Over what can totally unbiasedly be called the best, most exciting and interestingly planned relay of the year Britains best juniors struggled against each other and the summer bracken to conclude the JIRCs for another year. The courses started through urban parkland, looped back past the assembly and into 'proper' forest for the bulk of the course. An 'interesting' spectator control - an inflatable Incredible Hulk wearing a nope tshirt in the middle of the assembly was followed by final loops through more fast parkland.

It all kicked off with W16s, individual winner Hollie Orr of Scotland was in the leading pack from the start and stayed there until the end. She narrowly pipped Jo Halliday and Elizabeth Britton who were clear of the rest of the field. The second leg was un-gaffled and run by W14s. Scotland marginally increased their lead over West Midlands, Hazel Wright running the fastest leg time. However the leading pack was reduced to a leading pair, as Alison Fryer running for North West was left behind in the forest. So at the changeover to last leg Scotland had a 30 second lead over West Midlands, with the next nearest team, the South West, over 5 minutes behind. Kirsten Strain, running for Scotland was quickly caught by Jess Halliday, but the pair stayed together until the spectator control. After that the easier, faster final section suited Jess more and she stretched her lead to one and a half minutes when she next came into view. So the final results in the girls relay was 1. WMOA, 2. SOA, 3. SWOA. Helen Gardner showed good form in the run up to JWOC with the fastest final leg time, pulling her East Anglian team up several places.

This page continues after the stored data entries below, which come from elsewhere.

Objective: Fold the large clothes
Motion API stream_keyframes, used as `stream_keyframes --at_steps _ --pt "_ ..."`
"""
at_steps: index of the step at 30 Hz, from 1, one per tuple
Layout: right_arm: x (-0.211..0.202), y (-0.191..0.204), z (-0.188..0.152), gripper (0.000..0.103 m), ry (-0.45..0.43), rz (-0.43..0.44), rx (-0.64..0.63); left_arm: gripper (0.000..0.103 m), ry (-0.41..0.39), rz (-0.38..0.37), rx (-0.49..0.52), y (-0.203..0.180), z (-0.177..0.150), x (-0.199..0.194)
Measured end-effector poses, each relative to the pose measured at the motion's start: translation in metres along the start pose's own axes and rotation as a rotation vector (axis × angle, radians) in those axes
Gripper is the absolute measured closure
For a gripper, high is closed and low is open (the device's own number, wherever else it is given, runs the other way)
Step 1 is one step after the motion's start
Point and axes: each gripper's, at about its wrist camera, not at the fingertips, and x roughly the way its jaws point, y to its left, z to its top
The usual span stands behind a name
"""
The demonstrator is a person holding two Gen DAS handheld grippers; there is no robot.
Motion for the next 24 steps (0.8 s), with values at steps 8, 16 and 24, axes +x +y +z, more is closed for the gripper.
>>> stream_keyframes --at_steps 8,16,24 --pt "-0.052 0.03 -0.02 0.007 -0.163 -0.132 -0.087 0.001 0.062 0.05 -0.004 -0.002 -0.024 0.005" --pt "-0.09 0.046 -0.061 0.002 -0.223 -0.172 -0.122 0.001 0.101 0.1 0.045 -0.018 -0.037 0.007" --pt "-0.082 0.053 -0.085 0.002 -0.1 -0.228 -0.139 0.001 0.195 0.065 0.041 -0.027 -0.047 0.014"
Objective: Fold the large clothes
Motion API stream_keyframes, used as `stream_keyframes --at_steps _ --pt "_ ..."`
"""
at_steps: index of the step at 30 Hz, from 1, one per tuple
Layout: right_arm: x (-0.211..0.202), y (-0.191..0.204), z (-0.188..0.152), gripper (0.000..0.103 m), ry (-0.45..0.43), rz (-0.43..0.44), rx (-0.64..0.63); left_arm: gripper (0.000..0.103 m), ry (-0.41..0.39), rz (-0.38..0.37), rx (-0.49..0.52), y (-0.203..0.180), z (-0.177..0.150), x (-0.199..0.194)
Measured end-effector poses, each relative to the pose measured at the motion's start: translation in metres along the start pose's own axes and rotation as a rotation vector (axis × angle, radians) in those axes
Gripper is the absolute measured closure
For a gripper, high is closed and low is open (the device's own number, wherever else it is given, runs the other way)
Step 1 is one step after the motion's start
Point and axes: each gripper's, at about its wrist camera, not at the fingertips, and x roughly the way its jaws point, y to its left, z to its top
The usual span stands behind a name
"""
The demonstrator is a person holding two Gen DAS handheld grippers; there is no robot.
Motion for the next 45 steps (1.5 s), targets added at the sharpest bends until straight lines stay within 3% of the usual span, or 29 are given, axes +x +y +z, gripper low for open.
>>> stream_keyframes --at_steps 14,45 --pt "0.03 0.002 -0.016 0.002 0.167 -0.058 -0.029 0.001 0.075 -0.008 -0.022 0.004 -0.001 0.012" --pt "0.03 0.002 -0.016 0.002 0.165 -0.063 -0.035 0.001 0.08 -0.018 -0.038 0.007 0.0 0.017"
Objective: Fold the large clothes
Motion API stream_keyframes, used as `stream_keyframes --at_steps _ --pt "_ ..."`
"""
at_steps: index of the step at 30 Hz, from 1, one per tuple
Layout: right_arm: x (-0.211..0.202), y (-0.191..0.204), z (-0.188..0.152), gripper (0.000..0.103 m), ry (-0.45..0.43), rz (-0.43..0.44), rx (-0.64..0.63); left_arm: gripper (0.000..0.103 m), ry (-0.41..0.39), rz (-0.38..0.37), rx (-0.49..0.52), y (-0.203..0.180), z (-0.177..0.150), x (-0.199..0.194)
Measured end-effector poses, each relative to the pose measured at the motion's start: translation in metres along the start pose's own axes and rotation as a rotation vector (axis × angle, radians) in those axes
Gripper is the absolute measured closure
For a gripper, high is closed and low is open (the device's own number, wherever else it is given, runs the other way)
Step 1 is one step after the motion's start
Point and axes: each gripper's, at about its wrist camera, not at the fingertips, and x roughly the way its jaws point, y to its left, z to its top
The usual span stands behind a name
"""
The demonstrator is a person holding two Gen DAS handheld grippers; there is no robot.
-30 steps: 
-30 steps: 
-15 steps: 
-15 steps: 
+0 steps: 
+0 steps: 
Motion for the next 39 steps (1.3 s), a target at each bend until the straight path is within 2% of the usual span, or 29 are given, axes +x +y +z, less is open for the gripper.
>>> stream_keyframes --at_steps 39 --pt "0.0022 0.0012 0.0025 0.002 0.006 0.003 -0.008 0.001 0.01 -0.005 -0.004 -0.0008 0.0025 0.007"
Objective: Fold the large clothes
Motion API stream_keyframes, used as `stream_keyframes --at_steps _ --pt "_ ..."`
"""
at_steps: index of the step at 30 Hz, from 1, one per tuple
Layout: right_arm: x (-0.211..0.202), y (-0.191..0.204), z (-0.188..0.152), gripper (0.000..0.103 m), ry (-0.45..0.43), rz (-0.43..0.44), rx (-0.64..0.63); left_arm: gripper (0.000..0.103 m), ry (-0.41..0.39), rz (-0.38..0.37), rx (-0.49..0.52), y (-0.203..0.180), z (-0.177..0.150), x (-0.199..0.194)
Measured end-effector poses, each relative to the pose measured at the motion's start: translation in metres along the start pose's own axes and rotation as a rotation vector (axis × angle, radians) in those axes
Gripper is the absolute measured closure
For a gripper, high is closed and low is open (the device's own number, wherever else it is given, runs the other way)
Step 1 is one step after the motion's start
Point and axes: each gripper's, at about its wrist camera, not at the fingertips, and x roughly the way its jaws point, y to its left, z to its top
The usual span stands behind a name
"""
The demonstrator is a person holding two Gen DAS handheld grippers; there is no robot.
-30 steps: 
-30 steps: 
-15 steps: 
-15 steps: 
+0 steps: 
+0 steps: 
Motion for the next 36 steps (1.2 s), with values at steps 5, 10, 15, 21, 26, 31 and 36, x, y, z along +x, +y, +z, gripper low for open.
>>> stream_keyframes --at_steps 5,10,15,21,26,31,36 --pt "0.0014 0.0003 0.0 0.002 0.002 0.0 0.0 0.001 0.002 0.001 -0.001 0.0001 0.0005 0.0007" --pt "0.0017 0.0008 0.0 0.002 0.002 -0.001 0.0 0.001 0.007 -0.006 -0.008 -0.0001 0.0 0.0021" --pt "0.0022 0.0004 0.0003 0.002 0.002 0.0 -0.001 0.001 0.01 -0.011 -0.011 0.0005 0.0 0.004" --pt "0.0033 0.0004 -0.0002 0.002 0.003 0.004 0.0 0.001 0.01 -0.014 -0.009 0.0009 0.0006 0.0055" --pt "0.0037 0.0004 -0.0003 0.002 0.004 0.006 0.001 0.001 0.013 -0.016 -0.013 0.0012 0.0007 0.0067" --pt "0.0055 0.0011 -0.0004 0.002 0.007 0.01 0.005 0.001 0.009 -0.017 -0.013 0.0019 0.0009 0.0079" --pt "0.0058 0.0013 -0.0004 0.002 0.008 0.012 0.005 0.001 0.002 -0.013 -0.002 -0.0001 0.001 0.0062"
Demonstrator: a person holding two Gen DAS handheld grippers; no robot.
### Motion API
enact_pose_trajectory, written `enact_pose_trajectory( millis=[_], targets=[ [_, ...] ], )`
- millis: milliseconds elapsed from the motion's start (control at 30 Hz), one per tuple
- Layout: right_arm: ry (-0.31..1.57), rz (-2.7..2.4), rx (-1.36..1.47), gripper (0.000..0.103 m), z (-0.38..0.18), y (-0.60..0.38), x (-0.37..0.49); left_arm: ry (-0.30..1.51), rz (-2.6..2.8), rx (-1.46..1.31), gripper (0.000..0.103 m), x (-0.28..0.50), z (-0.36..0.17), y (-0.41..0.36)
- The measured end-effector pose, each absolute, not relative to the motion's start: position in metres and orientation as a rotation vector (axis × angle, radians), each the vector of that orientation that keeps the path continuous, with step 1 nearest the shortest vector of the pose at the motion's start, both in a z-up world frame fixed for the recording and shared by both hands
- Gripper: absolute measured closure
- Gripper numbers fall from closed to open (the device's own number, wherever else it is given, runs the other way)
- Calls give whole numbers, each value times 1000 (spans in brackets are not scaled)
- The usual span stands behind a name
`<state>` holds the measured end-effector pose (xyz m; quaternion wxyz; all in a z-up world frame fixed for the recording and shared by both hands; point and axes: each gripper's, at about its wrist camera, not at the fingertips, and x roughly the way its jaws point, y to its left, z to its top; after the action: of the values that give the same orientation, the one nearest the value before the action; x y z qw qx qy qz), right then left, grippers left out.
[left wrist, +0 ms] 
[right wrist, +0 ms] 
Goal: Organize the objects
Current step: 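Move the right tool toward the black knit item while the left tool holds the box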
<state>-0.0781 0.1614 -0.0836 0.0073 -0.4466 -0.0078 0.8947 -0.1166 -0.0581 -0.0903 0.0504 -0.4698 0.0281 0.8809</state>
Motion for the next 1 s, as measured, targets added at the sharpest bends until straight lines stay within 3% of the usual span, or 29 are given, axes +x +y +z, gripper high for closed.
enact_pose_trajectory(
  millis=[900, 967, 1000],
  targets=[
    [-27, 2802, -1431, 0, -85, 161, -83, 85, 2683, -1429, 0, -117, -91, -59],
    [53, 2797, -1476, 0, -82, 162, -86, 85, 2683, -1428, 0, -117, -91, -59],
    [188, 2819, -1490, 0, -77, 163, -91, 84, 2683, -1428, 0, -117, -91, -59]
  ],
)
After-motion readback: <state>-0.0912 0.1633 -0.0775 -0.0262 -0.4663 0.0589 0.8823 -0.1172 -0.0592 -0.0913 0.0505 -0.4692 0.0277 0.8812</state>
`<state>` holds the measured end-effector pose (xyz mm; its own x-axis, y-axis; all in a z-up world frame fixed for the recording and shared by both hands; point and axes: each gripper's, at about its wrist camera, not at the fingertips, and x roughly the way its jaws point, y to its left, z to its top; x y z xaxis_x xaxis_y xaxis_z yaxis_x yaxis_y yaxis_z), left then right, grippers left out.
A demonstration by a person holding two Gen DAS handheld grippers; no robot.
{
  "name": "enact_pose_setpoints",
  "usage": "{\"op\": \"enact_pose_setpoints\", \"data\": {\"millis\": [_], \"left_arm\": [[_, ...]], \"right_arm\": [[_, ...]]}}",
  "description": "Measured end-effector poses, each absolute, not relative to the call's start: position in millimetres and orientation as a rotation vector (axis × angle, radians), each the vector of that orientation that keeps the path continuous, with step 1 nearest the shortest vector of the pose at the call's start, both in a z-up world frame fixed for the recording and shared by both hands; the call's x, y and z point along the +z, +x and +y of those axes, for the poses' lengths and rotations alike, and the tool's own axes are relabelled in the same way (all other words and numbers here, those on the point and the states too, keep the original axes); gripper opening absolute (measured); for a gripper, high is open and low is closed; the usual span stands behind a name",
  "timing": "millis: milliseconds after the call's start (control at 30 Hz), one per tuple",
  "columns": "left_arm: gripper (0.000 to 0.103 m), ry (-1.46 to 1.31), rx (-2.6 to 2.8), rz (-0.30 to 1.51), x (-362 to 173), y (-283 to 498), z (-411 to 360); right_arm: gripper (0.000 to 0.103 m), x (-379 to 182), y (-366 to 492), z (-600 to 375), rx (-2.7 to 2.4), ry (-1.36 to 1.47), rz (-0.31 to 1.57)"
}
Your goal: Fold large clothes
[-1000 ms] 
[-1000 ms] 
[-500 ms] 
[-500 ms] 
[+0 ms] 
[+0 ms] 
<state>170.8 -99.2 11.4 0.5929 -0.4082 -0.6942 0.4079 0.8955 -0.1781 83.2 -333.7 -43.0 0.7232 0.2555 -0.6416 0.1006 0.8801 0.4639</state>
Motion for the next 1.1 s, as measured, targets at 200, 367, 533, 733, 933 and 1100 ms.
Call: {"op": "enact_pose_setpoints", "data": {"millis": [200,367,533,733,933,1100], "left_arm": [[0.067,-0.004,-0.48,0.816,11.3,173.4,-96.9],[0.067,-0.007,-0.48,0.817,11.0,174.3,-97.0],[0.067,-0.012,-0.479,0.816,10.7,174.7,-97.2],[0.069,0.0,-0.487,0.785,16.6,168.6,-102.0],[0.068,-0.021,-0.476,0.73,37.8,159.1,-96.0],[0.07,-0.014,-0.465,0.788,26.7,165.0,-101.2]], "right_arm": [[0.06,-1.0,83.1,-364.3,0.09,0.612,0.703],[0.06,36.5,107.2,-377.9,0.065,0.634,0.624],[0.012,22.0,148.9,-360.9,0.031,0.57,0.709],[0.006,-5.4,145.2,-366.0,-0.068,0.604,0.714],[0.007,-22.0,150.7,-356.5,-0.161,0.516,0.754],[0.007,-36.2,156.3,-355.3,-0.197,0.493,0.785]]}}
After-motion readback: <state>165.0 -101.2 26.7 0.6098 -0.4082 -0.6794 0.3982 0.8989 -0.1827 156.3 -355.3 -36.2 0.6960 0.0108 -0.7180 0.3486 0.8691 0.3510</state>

The guys race was a very one-sided affair. First and third on the first leg were North West teams, separated only by the Scottish individual champion Douglas Tullie. However there was a lot more chopping and changing in the guys courses and at the finish it was still North West in first and third, but then it was a different North West team and the filling in the NW sadwich was now East Midlands, pulled up by a superb run by Andy Llewellyn. Fastest M14 was Alistair Jones of the North West which helped them into the top 3. Fastest M18 on last leg was Kyle Heron of Scotland who ran head to head with team mate James Tullie for the whole course.